Большой массив данных: Н/Д.

Ограничения, причины для осторожности: Необходимо больше случаев, чтобы подтвердить вклад вариантов ACTRT3 в мужское бесплодие. Кроме того, работа была бы убедительнее и информативнее при добавлении экспериментов по искусственной активации ооцитов с помощью SrCl2, который используется для запуска колебаний ионов кальция.

Более широкое значение результатов: Наши данные указывают на причинно-следственную связь между вариантами ACTRT3 и мужским бесплодием, обусловленным дефектами оплодотворения, и частично раскрывают патофизиологические механизмы вариантов ACTRT3. Это расширяет представления о мужском бесплодии, связанном с нарушением оплодотворения, и служит ориентиром для будущего клинического лечения.
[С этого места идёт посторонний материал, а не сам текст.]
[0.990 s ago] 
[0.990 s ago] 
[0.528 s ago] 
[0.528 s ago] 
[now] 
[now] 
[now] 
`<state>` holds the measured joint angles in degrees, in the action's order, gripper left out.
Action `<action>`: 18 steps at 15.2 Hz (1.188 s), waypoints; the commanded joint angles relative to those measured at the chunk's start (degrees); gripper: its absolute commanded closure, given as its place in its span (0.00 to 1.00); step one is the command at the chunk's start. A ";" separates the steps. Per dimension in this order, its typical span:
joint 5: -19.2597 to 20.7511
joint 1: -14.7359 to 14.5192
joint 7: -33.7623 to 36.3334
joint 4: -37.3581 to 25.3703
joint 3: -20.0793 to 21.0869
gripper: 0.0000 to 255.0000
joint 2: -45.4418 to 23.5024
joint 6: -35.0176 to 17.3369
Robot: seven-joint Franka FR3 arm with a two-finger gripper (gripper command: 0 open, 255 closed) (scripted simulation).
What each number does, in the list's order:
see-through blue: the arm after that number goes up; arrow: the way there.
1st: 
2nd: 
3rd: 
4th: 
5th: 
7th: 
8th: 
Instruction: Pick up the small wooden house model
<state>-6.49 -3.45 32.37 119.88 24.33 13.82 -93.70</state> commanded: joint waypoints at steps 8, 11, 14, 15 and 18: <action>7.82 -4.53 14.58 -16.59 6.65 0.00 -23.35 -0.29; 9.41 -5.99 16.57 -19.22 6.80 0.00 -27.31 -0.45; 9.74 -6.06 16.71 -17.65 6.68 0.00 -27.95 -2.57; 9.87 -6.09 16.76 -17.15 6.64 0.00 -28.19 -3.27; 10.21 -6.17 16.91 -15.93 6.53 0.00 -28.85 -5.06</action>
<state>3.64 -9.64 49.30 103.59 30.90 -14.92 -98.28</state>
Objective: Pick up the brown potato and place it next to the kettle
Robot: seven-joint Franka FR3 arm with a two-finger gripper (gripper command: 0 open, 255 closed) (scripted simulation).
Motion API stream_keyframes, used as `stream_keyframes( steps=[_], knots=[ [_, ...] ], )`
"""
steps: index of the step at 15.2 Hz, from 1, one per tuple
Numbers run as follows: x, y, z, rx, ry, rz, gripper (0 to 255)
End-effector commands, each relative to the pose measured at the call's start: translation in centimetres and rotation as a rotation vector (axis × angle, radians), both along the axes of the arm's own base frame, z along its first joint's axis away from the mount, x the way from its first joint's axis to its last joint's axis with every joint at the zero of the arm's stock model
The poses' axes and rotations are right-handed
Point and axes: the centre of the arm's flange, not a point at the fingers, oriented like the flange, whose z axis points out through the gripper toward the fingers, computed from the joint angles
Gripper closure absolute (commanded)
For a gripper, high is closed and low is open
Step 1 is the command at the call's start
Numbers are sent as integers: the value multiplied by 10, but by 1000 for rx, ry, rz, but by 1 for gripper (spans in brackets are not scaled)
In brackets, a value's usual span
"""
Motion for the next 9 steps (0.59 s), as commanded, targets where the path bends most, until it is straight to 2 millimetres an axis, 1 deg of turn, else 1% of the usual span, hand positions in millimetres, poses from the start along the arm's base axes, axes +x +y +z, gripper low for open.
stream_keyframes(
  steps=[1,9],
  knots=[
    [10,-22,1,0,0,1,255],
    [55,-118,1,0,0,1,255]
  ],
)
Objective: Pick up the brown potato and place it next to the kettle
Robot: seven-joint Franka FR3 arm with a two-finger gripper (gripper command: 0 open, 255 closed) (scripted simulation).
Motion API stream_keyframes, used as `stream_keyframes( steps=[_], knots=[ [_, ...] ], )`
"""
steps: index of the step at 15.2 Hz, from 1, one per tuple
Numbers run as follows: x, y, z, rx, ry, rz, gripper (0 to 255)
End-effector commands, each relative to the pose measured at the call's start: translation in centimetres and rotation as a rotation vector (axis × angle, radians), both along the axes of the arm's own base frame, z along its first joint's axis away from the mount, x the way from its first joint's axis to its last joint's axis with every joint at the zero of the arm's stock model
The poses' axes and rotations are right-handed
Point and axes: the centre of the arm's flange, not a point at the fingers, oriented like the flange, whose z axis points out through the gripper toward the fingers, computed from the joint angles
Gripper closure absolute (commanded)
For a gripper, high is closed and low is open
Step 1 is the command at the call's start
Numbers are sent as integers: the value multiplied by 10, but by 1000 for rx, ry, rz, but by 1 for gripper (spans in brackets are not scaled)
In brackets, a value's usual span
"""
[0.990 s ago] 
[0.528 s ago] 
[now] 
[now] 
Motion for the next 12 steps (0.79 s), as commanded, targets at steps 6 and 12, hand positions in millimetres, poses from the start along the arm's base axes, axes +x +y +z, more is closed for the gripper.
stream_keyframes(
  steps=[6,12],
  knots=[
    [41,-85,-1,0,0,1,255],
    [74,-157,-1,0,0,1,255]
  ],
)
Финансирование исследования/конфликт интересов: Работа поддержана Национальным фондом естественных наук Китая (82325021, 32130029 и 82201767) и Планом прорыва по фундаментальным и междисциплинарным направлениям Министерства образования Китая (№ JYB2025XDXM508).

Номер регистрации исследования: Н/Д.